WORK TO BE COMPLETED:
Only the lines containing "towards" belong in the answer; find them in the material below.
START PROVIDED DATA
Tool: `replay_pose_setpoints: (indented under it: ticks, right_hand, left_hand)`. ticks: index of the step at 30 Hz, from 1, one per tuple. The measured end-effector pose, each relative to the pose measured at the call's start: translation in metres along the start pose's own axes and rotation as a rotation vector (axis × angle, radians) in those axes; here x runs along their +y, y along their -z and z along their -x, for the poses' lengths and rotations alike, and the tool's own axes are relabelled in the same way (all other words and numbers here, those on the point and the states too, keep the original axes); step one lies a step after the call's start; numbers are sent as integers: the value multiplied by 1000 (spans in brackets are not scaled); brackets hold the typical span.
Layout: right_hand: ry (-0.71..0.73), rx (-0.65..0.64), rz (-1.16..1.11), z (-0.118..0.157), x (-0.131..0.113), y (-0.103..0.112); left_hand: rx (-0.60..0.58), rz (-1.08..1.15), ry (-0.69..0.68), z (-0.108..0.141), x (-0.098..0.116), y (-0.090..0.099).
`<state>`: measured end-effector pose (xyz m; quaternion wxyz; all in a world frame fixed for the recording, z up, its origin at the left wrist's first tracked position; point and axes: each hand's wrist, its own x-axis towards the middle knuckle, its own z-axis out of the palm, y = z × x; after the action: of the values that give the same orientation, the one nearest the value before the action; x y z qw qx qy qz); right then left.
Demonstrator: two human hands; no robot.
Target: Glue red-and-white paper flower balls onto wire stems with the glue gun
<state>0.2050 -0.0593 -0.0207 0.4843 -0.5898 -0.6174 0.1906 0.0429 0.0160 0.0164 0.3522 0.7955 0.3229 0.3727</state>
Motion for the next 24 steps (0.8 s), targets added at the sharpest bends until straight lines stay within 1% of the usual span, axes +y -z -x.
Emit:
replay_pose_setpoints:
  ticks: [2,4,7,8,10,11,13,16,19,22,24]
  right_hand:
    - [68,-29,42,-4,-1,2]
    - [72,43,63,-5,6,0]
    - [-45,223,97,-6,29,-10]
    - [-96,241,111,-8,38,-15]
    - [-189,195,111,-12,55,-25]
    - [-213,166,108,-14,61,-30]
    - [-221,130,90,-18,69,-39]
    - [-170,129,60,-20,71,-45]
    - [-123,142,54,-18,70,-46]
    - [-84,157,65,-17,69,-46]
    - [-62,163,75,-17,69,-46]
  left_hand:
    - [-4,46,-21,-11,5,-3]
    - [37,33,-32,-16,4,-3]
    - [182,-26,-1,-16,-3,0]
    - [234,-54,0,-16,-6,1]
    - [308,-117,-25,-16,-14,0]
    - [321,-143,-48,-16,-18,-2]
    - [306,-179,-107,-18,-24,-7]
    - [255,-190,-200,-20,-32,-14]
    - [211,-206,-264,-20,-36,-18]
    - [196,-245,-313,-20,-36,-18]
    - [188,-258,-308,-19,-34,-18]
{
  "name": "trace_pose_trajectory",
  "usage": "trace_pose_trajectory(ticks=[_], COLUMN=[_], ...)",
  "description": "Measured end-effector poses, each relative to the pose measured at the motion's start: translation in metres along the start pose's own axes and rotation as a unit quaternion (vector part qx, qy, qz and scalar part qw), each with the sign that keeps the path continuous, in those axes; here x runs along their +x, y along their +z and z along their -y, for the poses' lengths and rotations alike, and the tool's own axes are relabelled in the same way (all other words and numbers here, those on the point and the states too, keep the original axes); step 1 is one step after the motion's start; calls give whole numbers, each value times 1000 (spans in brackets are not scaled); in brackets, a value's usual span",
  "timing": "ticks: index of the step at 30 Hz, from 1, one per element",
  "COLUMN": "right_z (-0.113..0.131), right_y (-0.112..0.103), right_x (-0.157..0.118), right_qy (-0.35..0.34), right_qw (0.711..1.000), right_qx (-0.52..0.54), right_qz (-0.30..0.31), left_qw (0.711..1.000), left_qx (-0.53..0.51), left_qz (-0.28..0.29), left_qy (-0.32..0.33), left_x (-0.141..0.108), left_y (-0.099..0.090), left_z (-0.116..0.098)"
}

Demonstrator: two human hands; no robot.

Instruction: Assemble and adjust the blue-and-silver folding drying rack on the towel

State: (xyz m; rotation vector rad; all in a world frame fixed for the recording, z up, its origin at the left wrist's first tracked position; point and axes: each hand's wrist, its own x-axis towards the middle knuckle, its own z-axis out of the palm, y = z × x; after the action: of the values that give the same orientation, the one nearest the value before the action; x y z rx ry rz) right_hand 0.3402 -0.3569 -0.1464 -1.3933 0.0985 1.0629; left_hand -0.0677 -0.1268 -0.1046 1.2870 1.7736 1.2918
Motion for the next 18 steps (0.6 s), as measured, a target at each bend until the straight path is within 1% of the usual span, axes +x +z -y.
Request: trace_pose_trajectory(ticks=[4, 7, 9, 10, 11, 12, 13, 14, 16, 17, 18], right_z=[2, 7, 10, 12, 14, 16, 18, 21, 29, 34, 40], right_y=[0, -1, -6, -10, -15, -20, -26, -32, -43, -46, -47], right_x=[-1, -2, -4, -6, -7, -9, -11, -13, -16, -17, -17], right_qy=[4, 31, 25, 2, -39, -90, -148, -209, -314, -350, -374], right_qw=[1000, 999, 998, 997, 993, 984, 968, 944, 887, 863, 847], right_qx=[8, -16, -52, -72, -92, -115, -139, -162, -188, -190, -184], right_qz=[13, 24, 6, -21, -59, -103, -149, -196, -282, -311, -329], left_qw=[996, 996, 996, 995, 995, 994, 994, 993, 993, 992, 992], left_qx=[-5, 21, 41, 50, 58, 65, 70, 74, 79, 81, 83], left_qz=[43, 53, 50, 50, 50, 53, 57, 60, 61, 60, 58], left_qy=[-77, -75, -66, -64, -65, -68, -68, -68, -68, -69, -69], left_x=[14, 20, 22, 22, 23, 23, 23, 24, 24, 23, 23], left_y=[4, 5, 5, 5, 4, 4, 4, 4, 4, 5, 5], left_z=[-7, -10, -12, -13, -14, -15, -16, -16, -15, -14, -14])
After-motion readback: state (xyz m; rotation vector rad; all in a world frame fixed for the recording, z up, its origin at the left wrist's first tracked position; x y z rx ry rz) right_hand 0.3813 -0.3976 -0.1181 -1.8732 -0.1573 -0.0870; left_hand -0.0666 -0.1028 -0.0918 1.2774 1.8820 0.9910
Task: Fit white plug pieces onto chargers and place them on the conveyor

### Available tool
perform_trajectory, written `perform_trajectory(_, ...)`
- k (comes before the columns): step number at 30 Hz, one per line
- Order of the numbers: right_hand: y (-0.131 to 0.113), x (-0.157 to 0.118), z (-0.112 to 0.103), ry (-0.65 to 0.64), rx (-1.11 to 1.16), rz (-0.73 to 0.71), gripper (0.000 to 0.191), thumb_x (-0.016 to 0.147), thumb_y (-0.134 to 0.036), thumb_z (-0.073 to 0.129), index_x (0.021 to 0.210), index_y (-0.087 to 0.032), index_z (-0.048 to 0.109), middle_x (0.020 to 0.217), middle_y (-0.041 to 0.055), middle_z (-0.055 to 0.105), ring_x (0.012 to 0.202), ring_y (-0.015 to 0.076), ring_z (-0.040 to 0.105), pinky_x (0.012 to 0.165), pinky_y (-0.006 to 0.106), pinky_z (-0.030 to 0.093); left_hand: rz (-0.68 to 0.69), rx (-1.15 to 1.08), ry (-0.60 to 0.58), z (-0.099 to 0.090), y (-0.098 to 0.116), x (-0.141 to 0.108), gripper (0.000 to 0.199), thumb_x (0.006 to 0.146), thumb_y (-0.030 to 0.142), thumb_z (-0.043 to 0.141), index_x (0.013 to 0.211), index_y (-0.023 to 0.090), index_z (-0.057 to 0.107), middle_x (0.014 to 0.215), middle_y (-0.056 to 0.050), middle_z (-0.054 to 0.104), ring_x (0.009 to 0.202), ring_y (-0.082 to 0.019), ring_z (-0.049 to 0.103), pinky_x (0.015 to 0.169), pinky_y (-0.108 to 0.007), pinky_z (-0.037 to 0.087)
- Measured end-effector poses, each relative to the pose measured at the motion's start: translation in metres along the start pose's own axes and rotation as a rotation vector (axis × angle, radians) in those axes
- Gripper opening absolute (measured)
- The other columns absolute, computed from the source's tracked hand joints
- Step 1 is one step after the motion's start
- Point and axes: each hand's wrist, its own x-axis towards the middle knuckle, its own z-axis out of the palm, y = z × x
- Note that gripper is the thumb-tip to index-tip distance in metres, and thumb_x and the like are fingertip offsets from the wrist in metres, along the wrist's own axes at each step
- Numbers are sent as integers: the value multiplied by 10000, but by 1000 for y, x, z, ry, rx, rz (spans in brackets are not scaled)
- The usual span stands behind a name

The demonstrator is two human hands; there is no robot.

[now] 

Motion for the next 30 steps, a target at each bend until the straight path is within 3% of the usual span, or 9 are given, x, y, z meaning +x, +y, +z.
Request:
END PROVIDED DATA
ANSWER SPACE:
`<state>`: measured end-effector pose (xyz m; quaternion wxyz; all in a world frame fixed for the recording, z up, its origin at the left wrist's first tracked position; point and axes: each hand's wrist, its own x-axis towards the middle knuckle, its own z-axis out of the palm, y = z × x; after the action: of the values that give the same orientation, the one nearest the value before the action; x y z qw qx qy qz); right then left.
State: (xyz m; rotation vector rad; all in a world frame fixed for the recording, z up, its origin at the left wrist's first tracked position; point and axes: each hand's wrist, its own x-axis towards the middle knuckle, its own z-axis out of the palm, y = z × x; after the action: of the values that give the same orientation, the one nearest the value before the action; x y z rx ry rz) right_hand 0.3402 -0.3569 -0.1464 -1.3933 0.0985 1.0629; left_hand -0.0677 -0.1268 -0.1046 1.2870 1.7736 1.2918
- Point and axes: each hand's wrist, its own x-axis towards the middle knuckle, its own z-axis out of the palm, y = z × x

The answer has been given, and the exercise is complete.